Technology is optional—but it expands access to expression
A major takeaway is that formative assessment with UDL expression can happen on a continuum:
No-tech: paper/pencil diagrams, exit tickets, journals, graphic organizers
Mid-tech: Word, PowerPoint, Google Slides, simple concept mapping tools
High-tech: multimedia creation tools that allow voice, video, and interactive presentation
Technology can reduce barriers for students who struggle with specific output demands. For example:
A student who struggles with drawing can use images and label them digitally.
A student who struggles with writing can record an oral explanation to demonstrate understanding.
A student who benefits from structure can use templates, graphic organizers, or slide frameworks.
Tools mentioned as examples include PowerPoint, Prezi, and VoiceThread for narrated explanations, along with concept mapping approaches like Thinking Maps (low-tech) and digital mapping tools (higher-tech). The point isn’t the tool—it’s the match between the learning objective and the expression option.
What school leaders can do: make formative assessment more consistent and more inclusive
For principals, special education leaders, and instructional coaches, the opportunity is to help teams move from “assessment as an event” to “assessment as a system.” A few high-impact moves include:
Start with the learning goal: “What do we want students to know, understand, and be able to do?”
Define proficiency with evidence: use simple rubrics or 1–4 scales tied to observable criteria.
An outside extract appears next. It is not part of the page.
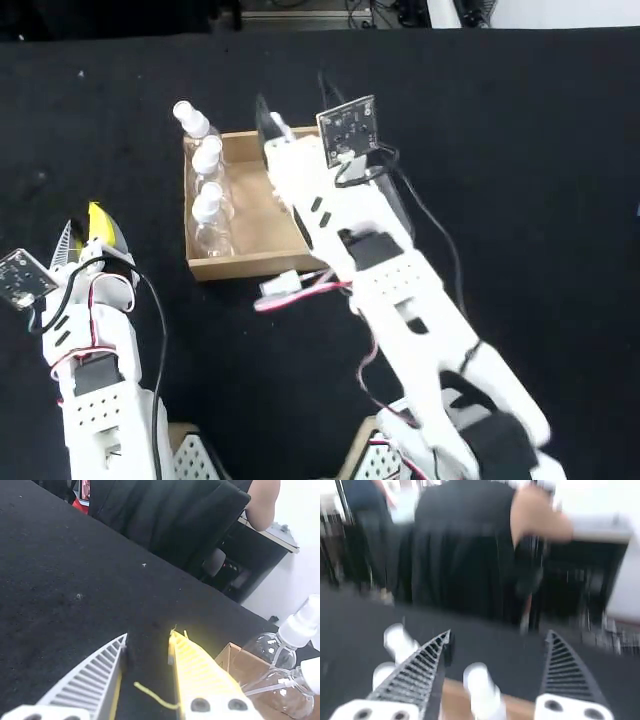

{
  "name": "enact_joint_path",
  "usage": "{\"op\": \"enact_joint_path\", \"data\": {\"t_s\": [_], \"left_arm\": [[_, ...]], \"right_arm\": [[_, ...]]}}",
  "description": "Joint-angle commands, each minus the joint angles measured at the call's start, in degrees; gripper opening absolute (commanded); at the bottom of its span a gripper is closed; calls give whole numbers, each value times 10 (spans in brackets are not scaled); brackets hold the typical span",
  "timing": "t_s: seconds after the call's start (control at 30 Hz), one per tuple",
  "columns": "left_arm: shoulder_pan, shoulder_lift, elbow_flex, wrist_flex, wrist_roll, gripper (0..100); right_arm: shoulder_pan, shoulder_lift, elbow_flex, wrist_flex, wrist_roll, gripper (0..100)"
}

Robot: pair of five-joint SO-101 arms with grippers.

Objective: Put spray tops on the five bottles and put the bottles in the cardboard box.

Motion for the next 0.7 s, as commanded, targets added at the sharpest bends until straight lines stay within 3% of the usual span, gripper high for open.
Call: {"op": "enact_joint_path", "data": {"t_s": [0.0, 0.03, 0.17, 0.67], "left_arm": [[4, -8, 15, -1, 3, 113], [4, -8, 15, -1, 3, 113], [4, -9, 15, -1, 3, 113], [4, -9, 15, 0, 3, 113]], "right_arm": [[20, -99, 0, 241, 0, 68], [27, -114, 3, 276, 1, 11], [43, -140, 11, 349, 0, 8], [21, 87, -51, 350, -40, 9]]}}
Plan expression options in advance: don’t wait until a student struggles to offer an alternative.
Use peer and self-assessment intentionally: it builds student ownership and improves clarity.
Choose tech based on access and purpose: many classrooms already have tools that work without adding new platforms.
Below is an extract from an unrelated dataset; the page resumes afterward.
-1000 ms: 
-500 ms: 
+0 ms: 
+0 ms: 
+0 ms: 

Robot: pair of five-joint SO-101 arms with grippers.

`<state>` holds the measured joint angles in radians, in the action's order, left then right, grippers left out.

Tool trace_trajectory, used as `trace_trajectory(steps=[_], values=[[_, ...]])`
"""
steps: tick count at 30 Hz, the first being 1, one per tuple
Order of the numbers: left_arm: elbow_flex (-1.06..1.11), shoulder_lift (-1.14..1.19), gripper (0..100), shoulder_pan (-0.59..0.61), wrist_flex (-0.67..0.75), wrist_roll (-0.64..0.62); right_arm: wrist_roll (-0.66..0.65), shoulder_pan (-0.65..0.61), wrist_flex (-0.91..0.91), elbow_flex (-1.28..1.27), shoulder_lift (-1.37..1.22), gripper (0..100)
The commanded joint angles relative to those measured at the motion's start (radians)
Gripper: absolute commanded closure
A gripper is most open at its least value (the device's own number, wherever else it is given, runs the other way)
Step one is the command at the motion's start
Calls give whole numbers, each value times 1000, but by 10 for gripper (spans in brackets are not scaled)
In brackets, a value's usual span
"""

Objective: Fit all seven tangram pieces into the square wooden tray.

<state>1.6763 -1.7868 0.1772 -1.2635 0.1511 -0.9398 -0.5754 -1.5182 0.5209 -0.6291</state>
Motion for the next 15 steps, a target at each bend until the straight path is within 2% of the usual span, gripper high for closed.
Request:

How TinyEYE fits into this conversation
For schools implementing inclusive practices, online therapy services can support the “action and expression” side of learning in very practical ways. Speech-language pathologists and occupational therapists often help students strengthen the underlying skills that affect classroom expression—like language organization, vocabulary, narrative structure, executive functioning supports, and fine-motor or sensory considerations that can make traditional output difficult.
When therapy goals align with classroom formative assessment routines (like explaining a model, presenting a concept map, or recording a verbal summary), students get more consistent practice demonstrating what they know—across settings, not just during isolated sessions.
Bottom line: better expression creates better evidence
Formative assessment is only as useful as the evidence it captures. When students have multiple, purposeful ways to express understanding, teachers get clearer insight into learning, students experience fewer barriers, and instruction becomes more responsive.
That’s the real promise of merging formative assessment with UDL expression: not more assessment, but better assessment—assessment that informs what to do next.